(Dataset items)

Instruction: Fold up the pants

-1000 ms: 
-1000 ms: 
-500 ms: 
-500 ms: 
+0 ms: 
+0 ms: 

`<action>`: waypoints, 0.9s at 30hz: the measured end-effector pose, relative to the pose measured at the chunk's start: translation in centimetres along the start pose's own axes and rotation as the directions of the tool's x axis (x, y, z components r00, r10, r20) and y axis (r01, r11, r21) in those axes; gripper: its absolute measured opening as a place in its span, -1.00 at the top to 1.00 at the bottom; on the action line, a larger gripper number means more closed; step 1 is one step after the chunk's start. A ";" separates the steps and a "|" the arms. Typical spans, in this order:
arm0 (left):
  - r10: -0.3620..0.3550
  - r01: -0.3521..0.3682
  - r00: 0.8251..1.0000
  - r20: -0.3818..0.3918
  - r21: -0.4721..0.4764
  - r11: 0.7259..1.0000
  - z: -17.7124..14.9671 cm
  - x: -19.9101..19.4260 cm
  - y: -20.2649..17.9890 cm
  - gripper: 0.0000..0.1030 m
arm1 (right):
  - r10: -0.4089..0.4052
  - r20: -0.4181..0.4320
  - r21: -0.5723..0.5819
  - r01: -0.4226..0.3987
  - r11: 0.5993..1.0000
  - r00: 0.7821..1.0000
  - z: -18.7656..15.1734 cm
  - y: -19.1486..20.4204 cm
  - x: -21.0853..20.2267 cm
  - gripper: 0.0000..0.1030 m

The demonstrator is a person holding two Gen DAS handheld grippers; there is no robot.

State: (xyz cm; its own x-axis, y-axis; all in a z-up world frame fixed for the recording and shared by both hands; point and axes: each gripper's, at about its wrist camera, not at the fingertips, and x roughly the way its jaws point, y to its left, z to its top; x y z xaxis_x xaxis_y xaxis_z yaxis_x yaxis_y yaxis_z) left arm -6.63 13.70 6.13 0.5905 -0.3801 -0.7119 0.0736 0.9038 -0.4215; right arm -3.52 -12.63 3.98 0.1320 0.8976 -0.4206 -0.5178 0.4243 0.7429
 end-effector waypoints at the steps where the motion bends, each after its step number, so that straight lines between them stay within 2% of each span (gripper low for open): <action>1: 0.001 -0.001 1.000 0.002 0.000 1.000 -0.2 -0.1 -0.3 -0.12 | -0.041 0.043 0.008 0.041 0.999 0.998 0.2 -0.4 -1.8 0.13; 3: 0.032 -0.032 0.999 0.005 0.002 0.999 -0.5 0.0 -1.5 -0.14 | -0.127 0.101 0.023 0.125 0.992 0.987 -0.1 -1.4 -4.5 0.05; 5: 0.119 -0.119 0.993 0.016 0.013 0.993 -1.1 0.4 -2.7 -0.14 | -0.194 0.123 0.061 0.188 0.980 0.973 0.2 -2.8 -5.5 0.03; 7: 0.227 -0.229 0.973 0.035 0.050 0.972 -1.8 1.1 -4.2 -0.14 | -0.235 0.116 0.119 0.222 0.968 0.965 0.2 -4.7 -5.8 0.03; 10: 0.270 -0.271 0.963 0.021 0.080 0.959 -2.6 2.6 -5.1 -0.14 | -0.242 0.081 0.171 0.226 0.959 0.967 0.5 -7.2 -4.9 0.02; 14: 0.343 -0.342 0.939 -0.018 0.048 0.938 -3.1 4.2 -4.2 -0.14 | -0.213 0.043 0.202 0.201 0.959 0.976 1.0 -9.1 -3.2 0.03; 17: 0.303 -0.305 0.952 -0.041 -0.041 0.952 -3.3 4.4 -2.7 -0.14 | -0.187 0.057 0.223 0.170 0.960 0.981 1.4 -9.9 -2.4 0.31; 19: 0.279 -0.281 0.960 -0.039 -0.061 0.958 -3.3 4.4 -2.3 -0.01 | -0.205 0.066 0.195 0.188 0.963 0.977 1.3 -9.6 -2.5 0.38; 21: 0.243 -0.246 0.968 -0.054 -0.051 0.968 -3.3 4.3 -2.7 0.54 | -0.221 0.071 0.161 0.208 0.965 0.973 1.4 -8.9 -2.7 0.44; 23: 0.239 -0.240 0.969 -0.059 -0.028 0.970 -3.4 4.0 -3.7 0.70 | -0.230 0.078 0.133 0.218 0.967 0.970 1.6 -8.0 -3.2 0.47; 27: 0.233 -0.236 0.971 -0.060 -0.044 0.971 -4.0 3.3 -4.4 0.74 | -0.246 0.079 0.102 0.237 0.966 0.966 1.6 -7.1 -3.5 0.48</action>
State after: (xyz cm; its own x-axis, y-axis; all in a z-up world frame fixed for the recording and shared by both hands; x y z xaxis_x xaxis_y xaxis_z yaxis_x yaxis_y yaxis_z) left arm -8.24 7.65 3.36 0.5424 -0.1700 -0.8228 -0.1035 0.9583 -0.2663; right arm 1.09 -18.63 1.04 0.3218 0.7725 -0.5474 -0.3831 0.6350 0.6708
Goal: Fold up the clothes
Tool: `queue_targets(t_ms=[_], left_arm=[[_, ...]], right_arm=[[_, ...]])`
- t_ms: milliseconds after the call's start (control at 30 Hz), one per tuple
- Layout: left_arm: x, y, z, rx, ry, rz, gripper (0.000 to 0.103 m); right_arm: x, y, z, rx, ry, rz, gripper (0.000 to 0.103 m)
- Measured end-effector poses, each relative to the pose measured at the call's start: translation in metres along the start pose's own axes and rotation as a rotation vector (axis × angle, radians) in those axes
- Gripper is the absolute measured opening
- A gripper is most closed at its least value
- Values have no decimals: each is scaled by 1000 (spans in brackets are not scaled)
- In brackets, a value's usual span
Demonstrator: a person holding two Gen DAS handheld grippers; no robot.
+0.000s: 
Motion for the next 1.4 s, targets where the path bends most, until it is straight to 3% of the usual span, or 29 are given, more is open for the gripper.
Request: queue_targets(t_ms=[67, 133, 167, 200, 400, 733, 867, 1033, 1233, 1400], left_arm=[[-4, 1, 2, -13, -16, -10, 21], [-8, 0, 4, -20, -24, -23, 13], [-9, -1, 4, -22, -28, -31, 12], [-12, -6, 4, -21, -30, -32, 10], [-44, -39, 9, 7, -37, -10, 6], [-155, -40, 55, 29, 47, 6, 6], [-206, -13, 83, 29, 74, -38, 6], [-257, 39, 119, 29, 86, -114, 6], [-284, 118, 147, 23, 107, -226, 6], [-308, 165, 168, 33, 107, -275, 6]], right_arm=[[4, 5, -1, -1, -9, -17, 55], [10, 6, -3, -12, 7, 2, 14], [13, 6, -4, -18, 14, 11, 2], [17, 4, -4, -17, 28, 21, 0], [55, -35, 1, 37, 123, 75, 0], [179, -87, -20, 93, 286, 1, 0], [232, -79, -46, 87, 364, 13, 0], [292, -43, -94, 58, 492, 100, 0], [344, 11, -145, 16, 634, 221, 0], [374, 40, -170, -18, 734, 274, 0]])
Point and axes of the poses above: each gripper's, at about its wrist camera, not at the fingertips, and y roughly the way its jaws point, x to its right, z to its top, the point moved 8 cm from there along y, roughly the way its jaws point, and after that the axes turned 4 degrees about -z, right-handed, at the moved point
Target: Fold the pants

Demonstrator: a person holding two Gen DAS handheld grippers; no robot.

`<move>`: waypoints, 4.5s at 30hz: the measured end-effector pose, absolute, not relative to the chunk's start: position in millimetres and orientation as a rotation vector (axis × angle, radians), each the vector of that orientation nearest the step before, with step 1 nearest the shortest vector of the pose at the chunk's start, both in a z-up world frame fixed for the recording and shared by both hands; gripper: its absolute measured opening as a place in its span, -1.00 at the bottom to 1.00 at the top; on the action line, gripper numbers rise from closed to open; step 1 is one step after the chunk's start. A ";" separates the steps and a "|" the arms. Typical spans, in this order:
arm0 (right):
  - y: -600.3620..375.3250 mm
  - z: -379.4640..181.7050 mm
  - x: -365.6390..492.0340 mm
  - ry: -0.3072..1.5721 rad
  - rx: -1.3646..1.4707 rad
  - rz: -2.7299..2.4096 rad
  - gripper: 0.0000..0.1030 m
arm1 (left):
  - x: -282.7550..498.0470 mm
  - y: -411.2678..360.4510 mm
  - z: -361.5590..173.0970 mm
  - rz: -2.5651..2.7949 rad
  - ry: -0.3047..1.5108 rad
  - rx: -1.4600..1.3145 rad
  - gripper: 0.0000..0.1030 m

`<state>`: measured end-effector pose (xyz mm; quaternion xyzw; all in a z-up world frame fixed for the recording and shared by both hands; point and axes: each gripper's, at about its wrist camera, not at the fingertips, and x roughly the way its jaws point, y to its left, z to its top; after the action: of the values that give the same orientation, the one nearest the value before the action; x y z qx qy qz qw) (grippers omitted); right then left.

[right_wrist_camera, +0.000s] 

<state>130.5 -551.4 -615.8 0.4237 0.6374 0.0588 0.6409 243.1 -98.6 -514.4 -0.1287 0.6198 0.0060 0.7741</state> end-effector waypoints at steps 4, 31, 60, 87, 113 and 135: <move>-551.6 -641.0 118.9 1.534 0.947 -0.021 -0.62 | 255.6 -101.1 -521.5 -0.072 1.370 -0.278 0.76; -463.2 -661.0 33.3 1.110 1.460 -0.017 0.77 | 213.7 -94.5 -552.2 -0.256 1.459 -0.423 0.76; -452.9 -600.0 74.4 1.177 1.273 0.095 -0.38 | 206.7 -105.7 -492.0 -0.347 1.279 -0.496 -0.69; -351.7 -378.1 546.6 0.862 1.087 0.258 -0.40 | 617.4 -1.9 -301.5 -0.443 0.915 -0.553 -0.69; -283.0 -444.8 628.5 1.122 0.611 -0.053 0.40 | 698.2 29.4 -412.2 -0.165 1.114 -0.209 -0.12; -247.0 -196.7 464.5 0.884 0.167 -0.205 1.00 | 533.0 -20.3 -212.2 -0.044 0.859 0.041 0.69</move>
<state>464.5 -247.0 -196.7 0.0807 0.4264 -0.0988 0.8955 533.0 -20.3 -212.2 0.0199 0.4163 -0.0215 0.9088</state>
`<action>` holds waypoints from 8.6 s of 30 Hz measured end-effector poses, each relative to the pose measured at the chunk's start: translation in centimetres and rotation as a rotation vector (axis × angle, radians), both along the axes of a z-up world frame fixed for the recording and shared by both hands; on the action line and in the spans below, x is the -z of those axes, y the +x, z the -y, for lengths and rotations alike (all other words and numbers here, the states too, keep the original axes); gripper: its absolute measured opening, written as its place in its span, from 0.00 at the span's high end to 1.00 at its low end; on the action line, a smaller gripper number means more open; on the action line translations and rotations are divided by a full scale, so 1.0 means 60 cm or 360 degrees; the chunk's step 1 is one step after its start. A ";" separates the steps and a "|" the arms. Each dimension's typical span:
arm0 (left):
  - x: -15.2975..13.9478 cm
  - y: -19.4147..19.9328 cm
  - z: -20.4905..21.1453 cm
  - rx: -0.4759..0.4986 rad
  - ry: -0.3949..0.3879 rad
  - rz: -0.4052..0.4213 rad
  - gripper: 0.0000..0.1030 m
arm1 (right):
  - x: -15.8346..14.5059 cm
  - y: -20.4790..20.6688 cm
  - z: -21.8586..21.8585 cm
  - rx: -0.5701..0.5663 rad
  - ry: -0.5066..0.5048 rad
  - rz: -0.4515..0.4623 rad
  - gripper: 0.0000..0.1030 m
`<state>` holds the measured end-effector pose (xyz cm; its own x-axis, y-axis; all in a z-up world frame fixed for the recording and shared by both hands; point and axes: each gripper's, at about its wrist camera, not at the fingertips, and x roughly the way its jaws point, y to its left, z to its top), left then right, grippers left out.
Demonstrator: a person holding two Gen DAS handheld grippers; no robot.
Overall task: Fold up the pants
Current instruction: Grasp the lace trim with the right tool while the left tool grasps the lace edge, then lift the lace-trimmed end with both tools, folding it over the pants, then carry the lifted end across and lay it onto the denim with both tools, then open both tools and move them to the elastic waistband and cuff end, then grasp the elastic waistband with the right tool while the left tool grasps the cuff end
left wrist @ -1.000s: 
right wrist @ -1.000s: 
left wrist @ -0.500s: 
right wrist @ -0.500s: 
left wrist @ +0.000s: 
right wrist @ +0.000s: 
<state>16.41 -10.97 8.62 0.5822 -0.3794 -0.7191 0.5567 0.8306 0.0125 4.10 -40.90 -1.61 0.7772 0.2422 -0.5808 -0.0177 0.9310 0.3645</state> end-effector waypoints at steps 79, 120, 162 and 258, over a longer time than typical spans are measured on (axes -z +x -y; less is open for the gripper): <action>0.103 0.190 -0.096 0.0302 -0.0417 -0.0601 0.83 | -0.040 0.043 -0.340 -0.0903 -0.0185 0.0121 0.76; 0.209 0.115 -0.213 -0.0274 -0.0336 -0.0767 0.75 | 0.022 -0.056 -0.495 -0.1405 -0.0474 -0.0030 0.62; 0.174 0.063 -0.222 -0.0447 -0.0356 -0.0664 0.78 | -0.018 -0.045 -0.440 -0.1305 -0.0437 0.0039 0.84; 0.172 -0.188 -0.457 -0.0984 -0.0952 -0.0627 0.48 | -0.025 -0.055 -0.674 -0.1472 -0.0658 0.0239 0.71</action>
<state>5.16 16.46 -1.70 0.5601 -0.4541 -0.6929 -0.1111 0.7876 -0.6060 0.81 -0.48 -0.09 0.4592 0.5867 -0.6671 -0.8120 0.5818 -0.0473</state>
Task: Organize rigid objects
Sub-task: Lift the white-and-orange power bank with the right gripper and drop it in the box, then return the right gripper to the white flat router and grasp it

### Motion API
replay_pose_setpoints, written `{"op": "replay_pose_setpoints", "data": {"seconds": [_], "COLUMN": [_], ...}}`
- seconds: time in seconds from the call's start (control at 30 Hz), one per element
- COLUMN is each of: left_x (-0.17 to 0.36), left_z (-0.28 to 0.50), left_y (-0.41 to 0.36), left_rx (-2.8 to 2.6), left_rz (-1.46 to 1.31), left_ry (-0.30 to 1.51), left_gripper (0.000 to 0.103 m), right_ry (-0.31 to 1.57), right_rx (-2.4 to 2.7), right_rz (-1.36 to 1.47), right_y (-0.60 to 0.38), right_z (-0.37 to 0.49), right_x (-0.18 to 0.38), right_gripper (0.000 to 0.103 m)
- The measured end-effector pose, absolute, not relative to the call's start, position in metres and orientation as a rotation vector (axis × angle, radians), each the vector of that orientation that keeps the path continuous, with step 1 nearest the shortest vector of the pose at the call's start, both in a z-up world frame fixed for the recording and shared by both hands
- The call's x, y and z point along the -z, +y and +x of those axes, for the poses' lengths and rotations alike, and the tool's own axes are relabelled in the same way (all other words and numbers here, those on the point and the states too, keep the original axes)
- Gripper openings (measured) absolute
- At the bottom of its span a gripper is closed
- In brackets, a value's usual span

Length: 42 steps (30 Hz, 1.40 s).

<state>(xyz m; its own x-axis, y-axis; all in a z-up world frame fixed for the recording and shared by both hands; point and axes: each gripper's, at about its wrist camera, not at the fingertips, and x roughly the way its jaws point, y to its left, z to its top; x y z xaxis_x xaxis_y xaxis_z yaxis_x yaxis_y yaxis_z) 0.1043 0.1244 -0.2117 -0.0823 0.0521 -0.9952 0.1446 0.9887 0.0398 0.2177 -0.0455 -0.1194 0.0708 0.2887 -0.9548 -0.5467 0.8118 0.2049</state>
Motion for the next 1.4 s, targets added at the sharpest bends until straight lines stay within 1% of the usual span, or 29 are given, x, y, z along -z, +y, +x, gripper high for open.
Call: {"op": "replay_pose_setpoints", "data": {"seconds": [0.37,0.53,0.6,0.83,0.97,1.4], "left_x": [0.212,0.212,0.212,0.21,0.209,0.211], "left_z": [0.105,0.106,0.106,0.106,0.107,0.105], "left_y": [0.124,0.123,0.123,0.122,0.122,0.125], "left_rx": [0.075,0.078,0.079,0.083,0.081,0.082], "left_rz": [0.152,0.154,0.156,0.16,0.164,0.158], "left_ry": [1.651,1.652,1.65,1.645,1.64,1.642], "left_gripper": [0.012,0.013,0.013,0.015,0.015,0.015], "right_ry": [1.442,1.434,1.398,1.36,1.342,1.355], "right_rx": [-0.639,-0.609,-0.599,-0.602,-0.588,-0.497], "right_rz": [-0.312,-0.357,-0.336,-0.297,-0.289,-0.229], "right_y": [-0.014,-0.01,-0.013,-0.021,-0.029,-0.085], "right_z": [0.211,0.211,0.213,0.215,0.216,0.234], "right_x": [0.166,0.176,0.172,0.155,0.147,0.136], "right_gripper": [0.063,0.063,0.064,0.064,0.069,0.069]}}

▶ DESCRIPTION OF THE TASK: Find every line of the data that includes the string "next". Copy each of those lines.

▶ WRITTEN SOLUTION:
Motion for the next 1.4 s, targets where the path bends most, until it is straight to 3% of the usual span, or 29 are given, more is open for the gripper.
Motion for the next 1.4 s, targets added at the sharpest bends until straight lines stay within 1% of the usual span, or 29 are given, x, y, z along -z, +y, +x, gripper high for open.

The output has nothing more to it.